La domótica, la incorporación de
La domótica, la incorporación de tecnología al hogar, será el gran auxiliar de los adultos mayores y suplirá varias de las funciones de una residencia

— Volviendo a la universidad, el programa para seniors, ¿qué temáticas aborda?

— No se trata de una carrera, sino de cursos separados y uno puede elegir los que quiera. Es muy variado según cada facultad. En la nuestra, como no cobramos y no tenemos financiamiento, lo que hacemos son pruebas piloto de desarrollo de ideas. Por ejemplo, tenemos uno de aprendizaje de la tecnología. Lo hicimos este año, fue una experiencia muy linda con los alumnos del (colegio Carlos) Pellegrini, que venían a ayudar. Otros son desarrollos intelectuales, uno sobre un trabajo mío acerca del debate como forma de aprendizaje y mecanismos de memoria. Tenemos uno sobre el control emocional. Son talleres como para poder después divulgarlos, ya con evidencia científica que los respalde.

—¿Participa mucha gente?

— Mucha, mucha. También tenemos dos grupos de personas mayores dirigidos, uno por una periodista, Roxana Barone, y otro por una psicóloga, que hacen análisis de medios y ustedes salieron como el diario que más notas tiene sobre vejez. Así que esto fue una felicitación para Infobae. Y con mejor perspectiva, igual que Telefé. Salieron los dos.

— Interesante [risas]

— Son personas mayores que miran y también critican las miradas negativas, viejistas. Y se está armando ahora un grupo sobre la movilidad en Buenos Aires. Una jueza dijo: “Buenos Aires te hace caer”. Le pusimos así, un poco en chiste.

— Hasta yendo sentado en el colectivo te podés caer por los sacudones.

— Sí, por eso la idea es investigar los lugares de mayor riesgo para poder informarle al Gobierno de la Ciudad. Queremos generar observatorios de personas mayores que tienen ya un grado de formación intelectual como para poder hacer esas cosas. Por último, tenemos también un grupo que da clases a todos. Se llama Maestros de la Vida, hay filósofos, médicos, gente que ya tiene un nivel alto. Apelamos a ese grupo que muchas veces no es convocado y a captar a un público que no lo está aún.

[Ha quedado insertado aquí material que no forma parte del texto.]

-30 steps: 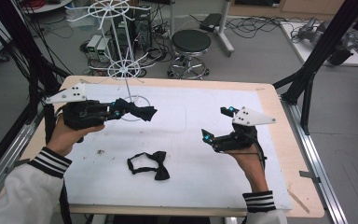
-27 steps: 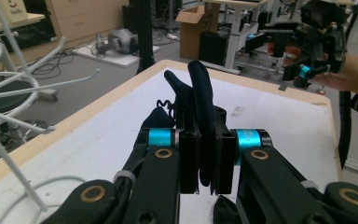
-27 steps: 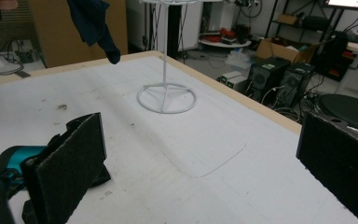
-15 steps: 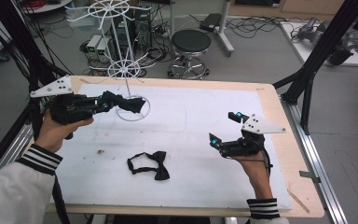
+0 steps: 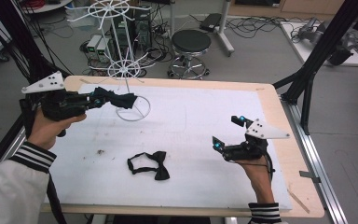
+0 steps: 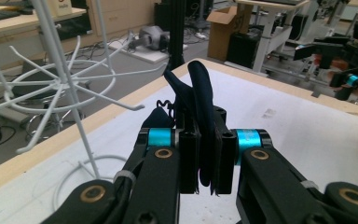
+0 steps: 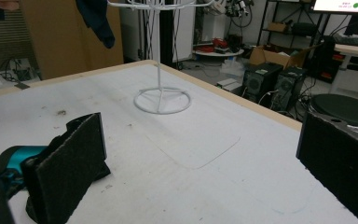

—Y brevemente, ¿me podés decir más o menos la, la materia qué, así rápido, qué temas abarca?

— Primero, lo que llamamos identidad social. Cómo se modela la identidad a lo largo del tiempo, vemos los prejuicios, las distintas lecturas sobre el sujeto viejo. Después pasamos a lo que es la identidad más psicológica, los vínculos, la soledad, el sexo, las teorías más fuertes sobre los cambios en la vejez. Estamos actualizados. Siempre decimos a los alumnos que si van a Europa o a los Estados Unidos, verán los mismos temas, porque damos más o menos lo que está en el mundo, con evidencia científica. Después vemos la parte cognitiva, los cambios, el deterioro, el duelo, la depresión, la ansiedad. Y obviamente los roles del psicólogo, porque nos interesa que entiendan la amplitud, que no lo reduzcan a la psicoterapia, sino que puedan ir a trabajar en una administración nacional, provincial, la que sea, o en comunidades. Que tengan muchos campos laborales.

— La mayoría de los gerontólogos, ¿son psicólogos?

— No, hay también trabajadores sociales, hay... En realidad, la gerontología es el campo mayor. Son los estudios de la vejez. La geriatría sería la patología. Los médicos se la reservaron, pero en realidad, los psicólogos, cuando hacemos psicopatología, también estamos haciendo geriatría. Pero bueno, hoy tenemos un campo super rico, tenemos muchos periodistas interesados en esto, abogados, arquitectos. Tenemos un campo riquísimo, amplísimo.